60 Seconds to Complain: Time's Up

Updated: Jul 29, 2019


Yep. That's right: we get to bitch and moan about our aches and pains, our bodies--even our partners. We have 60 seconds. Then time is up.


"My knees are killing me. All that gardening tore me apart. This getting old business really stinks."

Time's Up


"I don't know what's wrong. I can't sit for more than a few seconds before I'm ready to scream. Must be that torn thigh muscle. My physical therapist said it would be a long recovery.

Time's Up


"The rolls around my stomach make me look like the Michelin Man. My clothes don't fit around the waist; I should get serious about a diet. I just don't have the energy.

Time's Up


Any of this ring a bell? (Or stop the clock?)


I'll jump right in here and be the first to admit that I've broken and continue to break the 60-second rule. I try not to--I really do. But just as I continue to make the same grammatical errors in Spanish year after year, I seem to have a mental block when it comes to dumping the complaints.
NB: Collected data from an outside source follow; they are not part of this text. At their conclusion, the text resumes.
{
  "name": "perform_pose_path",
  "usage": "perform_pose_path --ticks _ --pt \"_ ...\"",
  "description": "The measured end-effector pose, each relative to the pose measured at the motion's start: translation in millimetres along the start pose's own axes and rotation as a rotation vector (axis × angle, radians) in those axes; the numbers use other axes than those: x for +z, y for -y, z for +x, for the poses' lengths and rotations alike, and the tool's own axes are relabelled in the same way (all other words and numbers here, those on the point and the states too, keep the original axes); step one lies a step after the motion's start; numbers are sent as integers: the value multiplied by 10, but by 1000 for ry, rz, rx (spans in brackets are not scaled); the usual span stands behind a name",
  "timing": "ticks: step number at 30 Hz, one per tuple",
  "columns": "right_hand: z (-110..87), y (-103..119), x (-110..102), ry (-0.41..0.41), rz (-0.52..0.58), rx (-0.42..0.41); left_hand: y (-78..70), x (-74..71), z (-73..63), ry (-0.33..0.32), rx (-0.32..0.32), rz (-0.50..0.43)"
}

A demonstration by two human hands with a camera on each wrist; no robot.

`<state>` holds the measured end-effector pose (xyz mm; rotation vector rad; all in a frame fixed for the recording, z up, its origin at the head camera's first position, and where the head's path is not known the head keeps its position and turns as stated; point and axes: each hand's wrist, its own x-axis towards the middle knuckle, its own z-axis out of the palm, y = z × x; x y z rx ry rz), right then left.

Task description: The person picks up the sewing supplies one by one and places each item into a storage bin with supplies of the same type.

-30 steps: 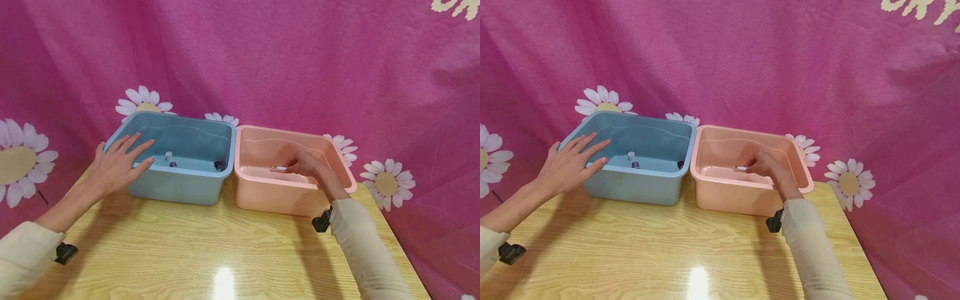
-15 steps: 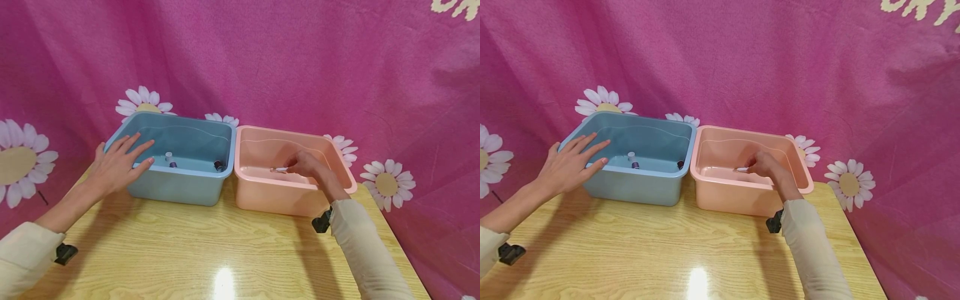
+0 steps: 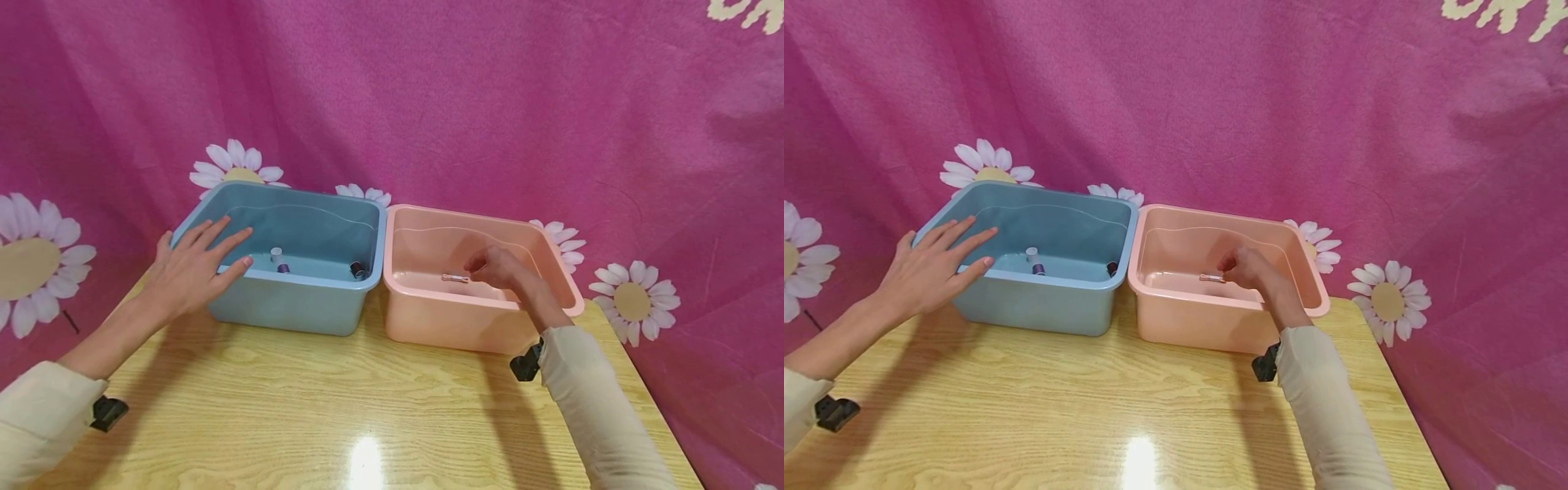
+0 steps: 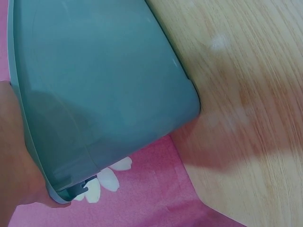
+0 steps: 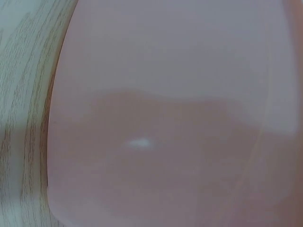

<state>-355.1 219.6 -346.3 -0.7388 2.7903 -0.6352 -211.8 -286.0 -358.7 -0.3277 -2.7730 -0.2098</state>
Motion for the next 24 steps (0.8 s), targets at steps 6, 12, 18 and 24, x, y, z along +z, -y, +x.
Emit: perform_pose_path --ticks 6,12,18,24 --pt "-20 3 -8 -27 -27 -14 -14 -3 1 11 -1 3" --pt "-62 35 -52 -112 -35 -30 -28 -15 7 22 -1 5" --pt "-136 90 -107 -190 -28 -67 -20 -28 1 20 -7 -1" --pt "-181 99 -124 -240 -27 -171 -7 -23 -5 6 -7 -13"
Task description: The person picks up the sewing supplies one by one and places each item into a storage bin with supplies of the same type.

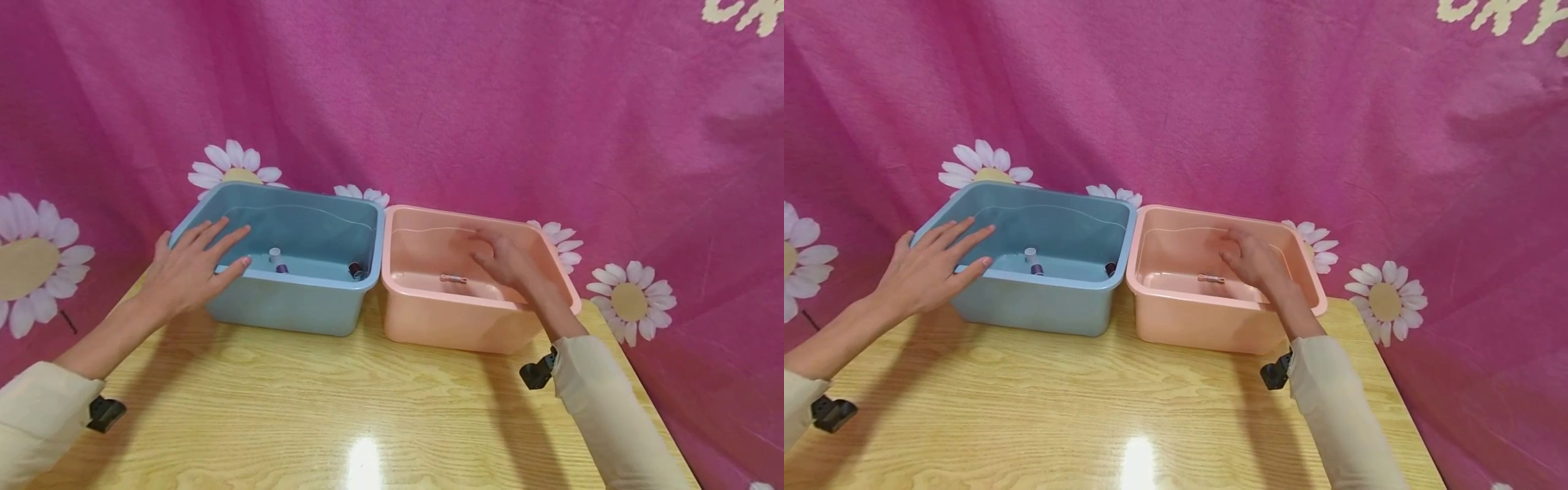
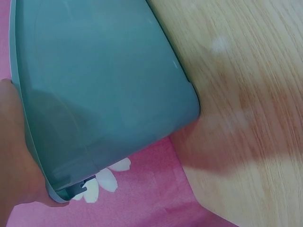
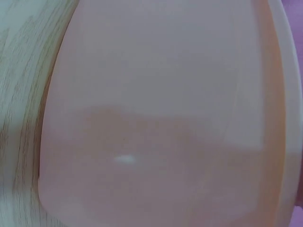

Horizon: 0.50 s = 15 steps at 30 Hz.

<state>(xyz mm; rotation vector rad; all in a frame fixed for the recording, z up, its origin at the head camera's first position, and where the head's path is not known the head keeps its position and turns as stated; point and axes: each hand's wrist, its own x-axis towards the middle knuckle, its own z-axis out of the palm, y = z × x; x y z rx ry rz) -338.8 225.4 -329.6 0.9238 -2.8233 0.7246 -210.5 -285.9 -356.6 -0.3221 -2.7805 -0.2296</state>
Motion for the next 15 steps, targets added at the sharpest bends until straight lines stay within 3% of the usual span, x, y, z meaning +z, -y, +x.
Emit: perform_pose_path --ticks 6,15 --pt "-55 31 -38 -53 -131 -39 13 7 3 -24 4 -11" --pt "-194 87 -112 -65 -201 -55 -11 -5 1 -18 8 -26"
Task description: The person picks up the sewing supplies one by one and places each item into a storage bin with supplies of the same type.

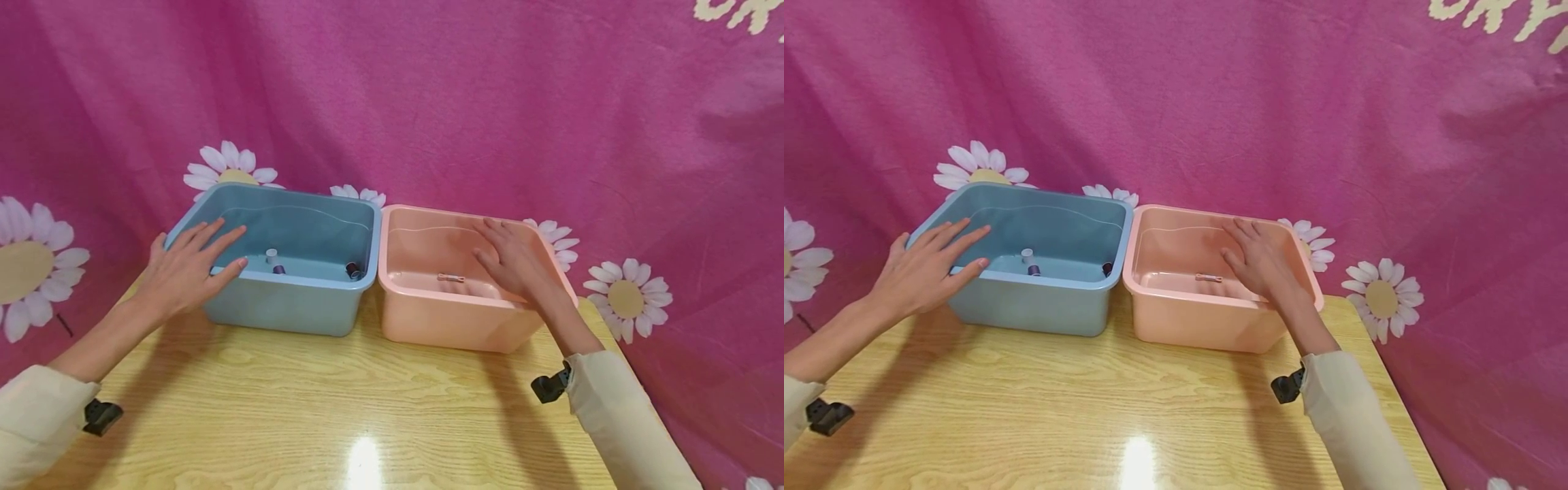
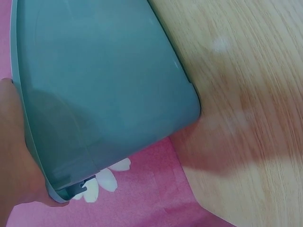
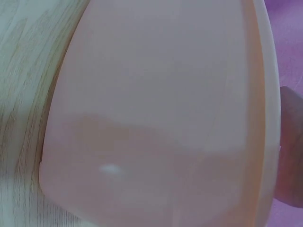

Years ago, when I was the acting executive director of the Joel Hall Dancers and Center in Chicago, we cobbled together the money to hire an expert in what is called Appreciative Inquiry (AI). As I recall, AI is a philosophy that helps groups focus on what works, not on what does not. Talking about successes, not failures, generating good will and energy are all necessary components to making positive change.


Okay, so what the hell does all of this have to do with the 60-second Rule? Plenty. If the first words we utter are fateful and set the tone for what follows, beginning a conversation with a complaint is a real downer. The person on the receiving end considers muting the sound or, in dire situations, losing her cool. The whole "conversation" starts off on the wrong foot.


A Little Experiment: Give It A Try

The next time someone asks you how you're doing, launch into a litany of complaints. Your life sucks. You want a divorce. You can't afford plastic surgery.


Pay attention to how the person responds. Does she wish she'd never asked the question? Does she nod in studied agreement when it's clear she's not hearing a word you say? Does she tell you that, gee, she wished she had more time to talk but that she's late for an appointment?


Next: do the opposite. When someone asks how you're doing, tell them that all is good. (If you want to really pour it on, say that all is GREAT!) Your grandson just got in to Harvard. You helped your favorite pol win by a landslide. You haven't felt this good physically in years.


And, voila. You're someone that other person wants to hear more about. You're positive, even up lifting. And you really do feel good! There's something about stopping the verbal complaints that actually begins to curb the physical and mental ones. It's that mind/body connection thing.


Like all addicts, complainers need a mentor. I'm pleased to say that mine is the brains behind the 60-second Rule. She also happens to be my BFF. If anyone can help me pull up my act and lead with my best shot, she can. And, if need be, I know she has a stop watch app on her phone that she won't hesitate to use.


Time's Up!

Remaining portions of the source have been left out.